New Zealand opera singer

Madison Nonoa (born 1994) is a New Zealand-born soprano opera singer of Samoan, Niuean, and Pākehā heritage.

== Life ==
Nonoa was born in the Waikato, and attended the University of Auckland, where she graduated in 2014 with a Bachelor of Music Honours (First Class).

== Career ==
In 2016 Nonoa won third place in the 2016 Lexus Song Quest and was awarded the $15,000 Kiri Te Kanawa scholarship for most promising singer.

She was selected as an Emerging Artist with New Zealand Opera and made her professional debut in the role of Papagena in the 2016 production of The Magic Flute. The same year she created the role of Joyce in the world premiere of the Ross Harris chamber opera Brass Poppies at the New Zealand Festival.

In 2017 Nonoa moved to England and studied opera at the Guildhall School of Music and Drama in London under Yvonne Kenny. She performed Susanna in Mozart's Marriage of Figaro with Bloomsbury Opera.

She was supported by the Jerwood Young Artists as a member of the Glyndebourne Festival Opera chorus. In 2020 she was appearing in concert at Glynebourne with Emma Kerr and two other chorus members.

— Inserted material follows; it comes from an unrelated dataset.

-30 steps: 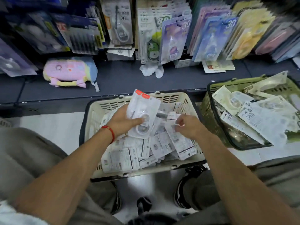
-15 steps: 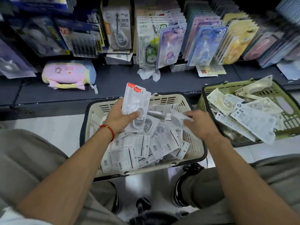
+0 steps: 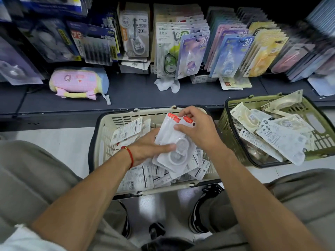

Recent engagements include Papagena Die Zauberflote at Glyndebourne, a participation at Snape Maltings with Simon Keenlyside and Malcolm Martineau as part of the Momentum Scheme, Despina Cosi fan tutte and Tytania A Midsummer Night’s Dream at the Guildhall School of Music and Drama. The 21-22 season includes the role of Maria Westside Story for Opera du Rhin as well as a performance of Couperin’s Trois Leçons de Ténèbres for the King’s Consort.

In 2024 Nonoa portrayed Galatea in the first staging in France of Nicola Porpora's Polifemo with the Opera National du Rhin.
She acknowledges the ongoing support of the Dame Kiri Te Kanawa and Dame Malvina Major Foundations.